## Brief
From the line with "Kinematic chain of" to the end of the data below, restate each line word for word, both ends included, without the pictures.
[Recorded data — start]
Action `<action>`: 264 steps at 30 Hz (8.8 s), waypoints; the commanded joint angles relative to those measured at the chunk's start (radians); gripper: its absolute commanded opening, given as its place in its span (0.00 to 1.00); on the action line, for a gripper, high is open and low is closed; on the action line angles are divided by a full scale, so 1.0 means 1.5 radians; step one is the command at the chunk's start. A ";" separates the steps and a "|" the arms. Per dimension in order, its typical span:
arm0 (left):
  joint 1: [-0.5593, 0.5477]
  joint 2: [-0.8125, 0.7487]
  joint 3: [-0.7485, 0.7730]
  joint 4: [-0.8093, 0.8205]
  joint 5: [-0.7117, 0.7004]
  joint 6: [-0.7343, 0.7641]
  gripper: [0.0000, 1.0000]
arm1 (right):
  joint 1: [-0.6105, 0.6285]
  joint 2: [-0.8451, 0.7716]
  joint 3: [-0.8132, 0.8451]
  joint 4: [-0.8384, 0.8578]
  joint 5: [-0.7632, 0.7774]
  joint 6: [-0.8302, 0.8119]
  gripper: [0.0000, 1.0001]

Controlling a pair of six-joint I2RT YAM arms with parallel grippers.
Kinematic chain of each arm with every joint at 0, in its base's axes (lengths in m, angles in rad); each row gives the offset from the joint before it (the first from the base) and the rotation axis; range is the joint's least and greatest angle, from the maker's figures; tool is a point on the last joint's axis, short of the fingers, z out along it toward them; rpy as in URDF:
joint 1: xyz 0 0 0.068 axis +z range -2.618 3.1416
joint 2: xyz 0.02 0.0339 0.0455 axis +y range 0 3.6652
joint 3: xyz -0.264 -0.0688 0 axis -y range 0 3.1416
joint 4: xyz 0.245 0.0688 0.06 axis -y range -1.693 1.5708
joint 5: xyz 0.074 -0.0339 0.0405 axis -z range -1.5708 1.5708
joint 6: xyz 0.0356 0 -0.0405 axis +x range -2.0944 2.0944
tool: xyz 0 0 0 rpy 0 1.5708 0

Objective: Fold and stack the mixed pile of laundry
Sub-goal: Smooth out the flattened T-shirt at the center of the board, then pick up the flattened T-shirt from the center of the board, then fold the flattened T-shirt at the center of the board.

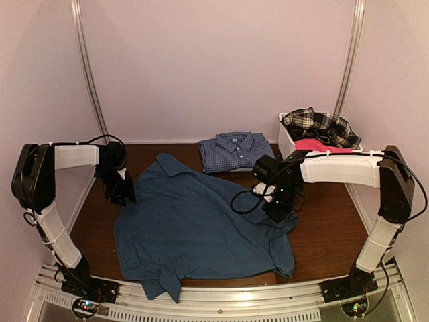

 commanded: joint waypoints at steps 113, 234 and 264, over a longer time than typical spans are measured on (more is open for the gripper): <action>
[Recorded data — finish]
## Response box
Kinematic chain of each arm with every joint at 0, in its base's axes (lengths in m, angles in rad); each row gives the offset from the joint before it (the first from the base) and the rotation axis; range is the joint's least and greatest angle, from the maker's figures; tool is a point on the last joint's axis, short of the fingers, z out along it toward them; rpy as in URDF:
joint 1: xyz 0 0 0.068 axis +z range -2.618 3.1416
joint 2: xyz 0.02 0.0339 0.0455 axis +y range 0 3.6652
joint 3: xyz -0.264 -0.0688 0 axis -y range 0 3.1416
joint 4: xyz 0.245 0.0688 0.06 axis -y range -1.693 1.5708
joint 5: xyz 0.074 -0.0339 0.0405 axis -z range -1.5708 1.5708
joint 6: xyz 0.0356 0 -0.0405 axis +x range -2.0944 2.0944
tool: xyz 0 0 0 rpy 0 1.5708 0

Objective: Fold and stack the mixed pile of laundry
Sub-goal: Smooth out the flattened T-shirt at the center of the board, then pick up the flattened T-shirt from the center of the board, then fold the flattened T-shirt at the center of the board.


 commanded: joint waypoints at steps 113, 234 and 264, over a longer time than typical spans are measured on (more is open for the gripper): <action>

There's no more to this exercise.